YOUR GOAL: Go over the listing below line by line, and return each one holding the string "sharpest".

PROVIDED DATA:
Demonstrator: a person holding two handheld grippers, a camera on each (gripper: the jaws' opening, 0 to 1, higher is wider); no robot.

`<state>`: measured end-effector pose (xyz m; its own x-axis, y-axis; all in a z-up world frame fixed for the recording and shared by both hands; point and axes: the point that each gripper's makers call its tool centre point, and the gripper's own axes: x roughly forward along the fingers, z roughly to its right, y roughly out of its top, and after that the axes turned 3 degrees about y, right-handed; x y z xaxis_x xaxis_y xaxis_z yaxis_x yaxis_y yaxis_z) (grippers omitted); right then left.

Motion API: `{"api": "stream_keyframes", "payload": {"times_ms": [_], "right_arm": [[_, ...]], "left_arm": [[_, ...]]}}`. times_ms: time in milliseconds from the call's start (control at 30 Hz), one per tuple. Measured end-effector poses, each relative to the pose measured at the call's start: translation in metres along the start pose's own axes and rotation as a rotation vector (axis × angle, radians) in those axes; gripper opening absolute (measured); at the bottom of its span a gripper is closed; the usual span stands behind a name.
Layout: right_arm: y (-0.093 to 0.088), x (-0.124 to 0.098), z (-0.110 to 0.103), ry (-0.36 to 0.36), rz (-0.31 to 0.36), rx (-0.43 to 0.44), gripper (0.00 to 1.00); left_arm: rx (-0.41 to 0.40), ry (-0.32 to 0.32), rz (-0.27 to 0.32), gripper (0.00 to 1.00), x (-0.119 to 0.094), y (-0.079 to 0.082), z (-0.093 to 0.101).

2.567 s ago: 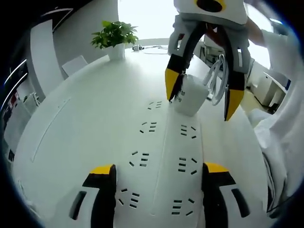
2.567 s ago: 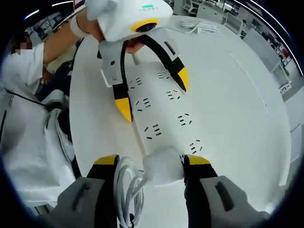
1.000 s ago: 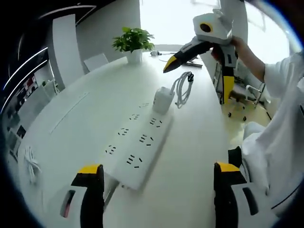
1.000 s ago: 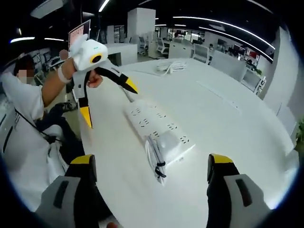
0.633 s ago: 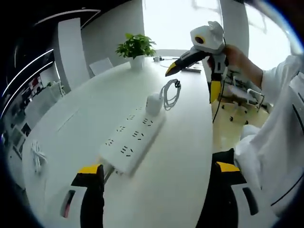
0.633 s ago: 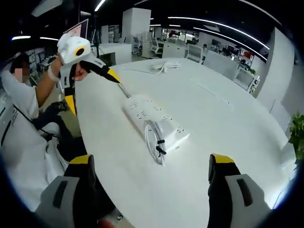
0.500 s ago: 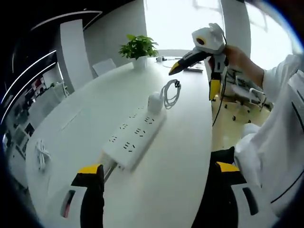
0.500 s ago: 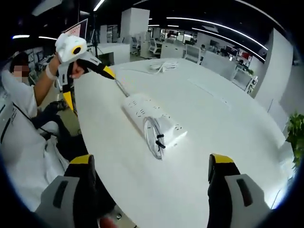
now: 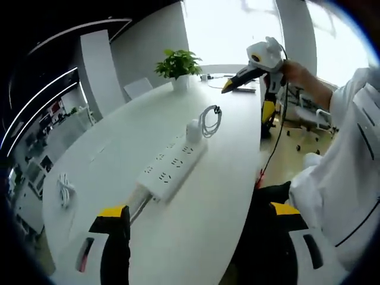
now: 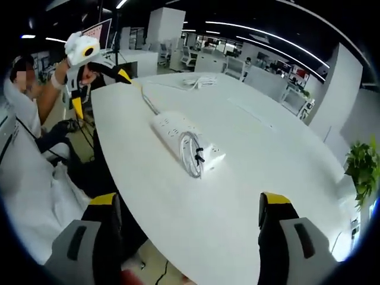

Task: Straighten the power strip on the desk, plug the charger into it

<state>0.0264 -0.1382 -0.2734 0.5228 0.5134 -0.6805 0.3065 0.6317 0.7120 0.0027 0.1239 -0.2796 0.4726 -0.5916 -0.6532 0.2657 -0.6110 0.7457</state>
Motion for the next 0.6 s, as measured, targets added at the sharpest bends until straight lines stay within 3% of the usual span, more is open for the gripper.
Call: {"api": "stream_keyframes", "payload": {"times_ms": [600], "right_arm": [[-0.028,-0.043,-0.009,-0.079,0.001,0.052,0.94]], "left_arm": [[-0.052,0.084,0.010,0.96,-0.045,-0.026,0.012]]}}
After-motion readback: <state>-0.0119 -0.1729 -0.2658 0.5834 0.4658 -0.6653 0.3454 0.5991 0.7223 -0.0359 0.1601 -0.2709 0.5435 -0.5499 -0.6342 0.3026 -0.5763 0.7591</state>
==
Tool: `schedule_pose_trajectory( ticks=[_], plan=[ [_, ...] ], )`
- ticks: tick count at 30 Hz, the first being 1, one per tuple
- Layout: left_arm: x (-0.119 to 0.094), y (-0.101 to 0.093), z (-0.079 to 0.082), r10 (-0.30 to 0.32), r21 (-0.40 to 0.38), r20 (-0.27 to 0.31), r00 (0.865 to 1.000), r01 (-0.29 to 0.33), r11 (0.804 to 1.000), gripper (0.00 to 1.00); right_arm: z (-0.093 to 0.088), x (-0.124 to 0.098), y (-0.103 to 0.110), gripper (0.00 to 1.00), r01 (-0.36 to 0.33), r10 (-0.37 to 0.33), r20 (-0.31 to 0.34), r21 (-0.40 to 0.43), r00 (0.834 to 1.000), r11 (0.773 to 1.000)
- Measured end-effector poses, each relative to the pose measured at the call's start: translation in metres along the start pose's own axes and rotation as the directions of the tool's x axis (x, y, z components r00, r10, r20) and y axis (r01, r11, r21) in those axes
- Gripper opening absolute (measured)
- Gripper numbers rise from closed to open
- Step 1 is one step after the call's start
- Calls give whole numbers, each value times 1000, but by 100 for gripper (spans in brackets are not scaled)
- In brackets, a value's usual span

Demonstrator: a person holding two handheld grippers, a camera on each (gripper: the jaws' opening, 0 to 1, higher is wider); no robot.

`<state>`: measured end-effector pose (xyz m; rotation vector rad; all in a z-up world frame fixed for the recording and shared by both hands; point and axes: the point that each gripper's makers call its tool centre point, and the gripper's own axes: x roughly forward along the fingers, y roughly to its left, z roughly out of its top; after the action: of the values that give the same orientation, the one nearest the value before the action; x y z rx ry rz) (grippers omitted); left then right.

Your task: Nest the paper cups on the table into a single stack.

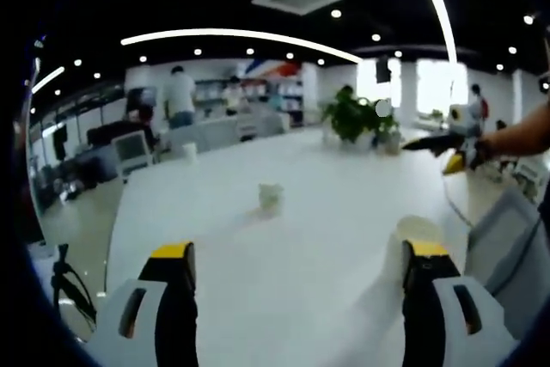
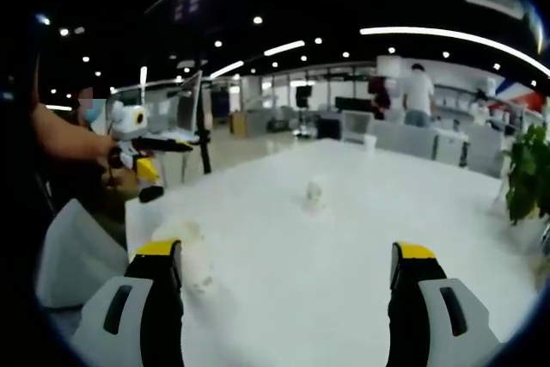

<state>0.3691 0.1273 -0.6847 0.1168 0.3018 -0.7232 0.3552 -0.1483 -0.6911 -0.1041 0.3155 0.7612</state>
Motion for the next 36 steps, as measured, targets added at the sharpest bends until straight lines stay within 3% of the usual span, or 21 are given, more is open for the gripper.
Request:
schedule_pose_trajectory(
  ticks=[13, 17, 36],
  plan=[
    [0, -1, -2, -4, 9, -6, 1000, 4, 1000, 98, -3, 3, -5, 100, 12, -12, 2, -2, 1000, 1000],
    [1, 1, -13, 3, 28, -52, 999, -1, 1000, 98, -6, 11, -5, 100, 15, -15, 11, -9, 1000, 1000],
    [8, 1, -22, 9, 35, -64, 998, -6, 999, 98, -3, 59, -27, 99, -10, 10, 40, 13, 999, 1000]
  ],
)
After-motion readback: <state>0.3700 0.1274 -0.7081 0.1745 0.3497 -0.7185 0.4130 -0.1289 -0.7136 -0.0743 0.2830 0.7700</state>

TASK RESULT:
Motion for the next 0.6 s, as measured, targets added at the sharpest bends until straight lines stay within 3% of the usual span, more is open for the gripper.
Motion for the next 36 steps, as measured, targets added at the sharpest bends until straight lines stay within 3% of the usual span, or 21 are given, more is open for the gripper.

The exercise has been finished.